How and where we do church has been a issue for centuries now. George Barna advocate for home groups over public gatherings. Mark Dever believes true churches are only local churches with at least nine marks. Nick Charalambous web pastor for NewSpring church advocates the validity and necessity for virtual church to reach a networked lost generation. Who is right and where did this problem begin. It began in the Reformation era.
The Reformed traditions challenged and reevaluated everything about the Church. Most eventually concluded that there are three valid marks of a true church. The word rightly preached, the sacrament rightly given, and church discipline practiced.
Let me add to the chorus that the virtual church concept can bring about good. It can allow for the word to be rightly preached and for people to connect to it. It can allow for spiritual songs to one another which we call worship. This is good particularly in an age where there is so much bad theology in preaching and music.

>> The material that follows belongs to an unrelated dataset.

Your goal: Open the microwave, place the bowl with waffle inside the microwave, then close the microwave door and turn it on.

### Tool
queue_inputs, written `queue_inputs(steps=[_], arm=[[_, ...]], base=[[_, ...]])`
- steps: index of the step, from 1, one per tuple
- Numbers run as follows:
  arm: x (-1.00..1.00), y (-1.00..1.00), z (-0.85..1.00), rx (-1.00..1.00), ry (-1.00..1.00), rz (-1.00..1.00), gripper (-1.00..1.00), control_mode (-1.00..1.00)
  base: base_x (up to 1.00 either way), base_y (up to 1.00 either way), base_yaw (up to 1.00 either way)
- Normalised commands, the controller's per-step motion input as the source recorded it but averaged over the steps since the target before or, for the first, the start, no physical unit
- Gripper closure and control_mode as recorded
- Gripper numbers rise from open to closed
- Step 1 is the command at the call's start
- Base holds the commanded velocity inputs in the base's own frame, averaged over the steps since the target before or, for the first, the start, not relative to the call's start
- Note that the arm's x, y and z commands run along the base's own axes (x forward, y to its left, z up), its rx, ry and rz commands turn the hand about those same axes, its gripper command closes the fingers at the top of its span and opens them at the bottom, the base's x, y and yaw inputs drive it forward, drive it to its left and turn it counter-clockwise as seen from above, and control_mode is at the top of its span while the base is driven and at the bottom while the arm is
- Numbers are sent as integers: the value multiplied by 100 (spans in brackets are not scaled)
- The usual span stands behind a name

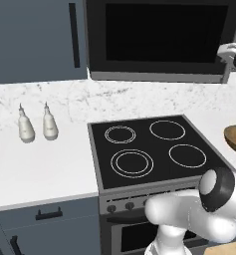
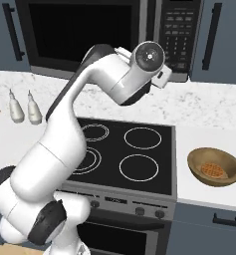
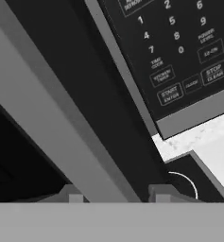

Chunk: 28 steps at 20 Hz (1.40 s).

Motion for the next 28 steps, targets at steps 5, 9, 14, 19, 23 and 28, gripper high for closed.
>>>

All the good aspects do not validate the concept of the virtual church since it excludes two marks of a true church. The sacraments which Jesus commanded for a gathered body to do regularly become casualties since individuals can not practice communion or baptism individually. Why not? Jesus intended these to be public events. These sacraments bring the physical realm and senses into submission to God through physical acts in a physical fellowship of saints and sinners.
Virtual church unintentionally creates a dualism between the physical and the spiritual as it divorces the personal spiritual from the corporate physical. Anything that segregates the spiritual and physical is dangerous. It runs the risks or turning the concept of church into something intrinsically personal when it was meant to be explicitly communal.
Doug Estes equates the gathering of the church with the building where they meet. He says the church isn’t the building. He’s right! It never was meant to be. The church is the collective embodied souls gathering together to become one as they meet. Location would not matter if if it did not break the idea of church as a physical gathering in a physical place. “Neglect not the gathering together of the saints which is the habit of some” (Hebrews 10:25). The physical act of gathering was very important to the first believers. It should be to us as well.
Physical churches aren’t perfect but they are God’s starting point. God desires communion with him in the context of physical communion with others. Virtual church is here for a while but it can not foster the inter-connectivity of the Church that Jesus envisioned as a publicly gathered group of saints and sinners standing together before him.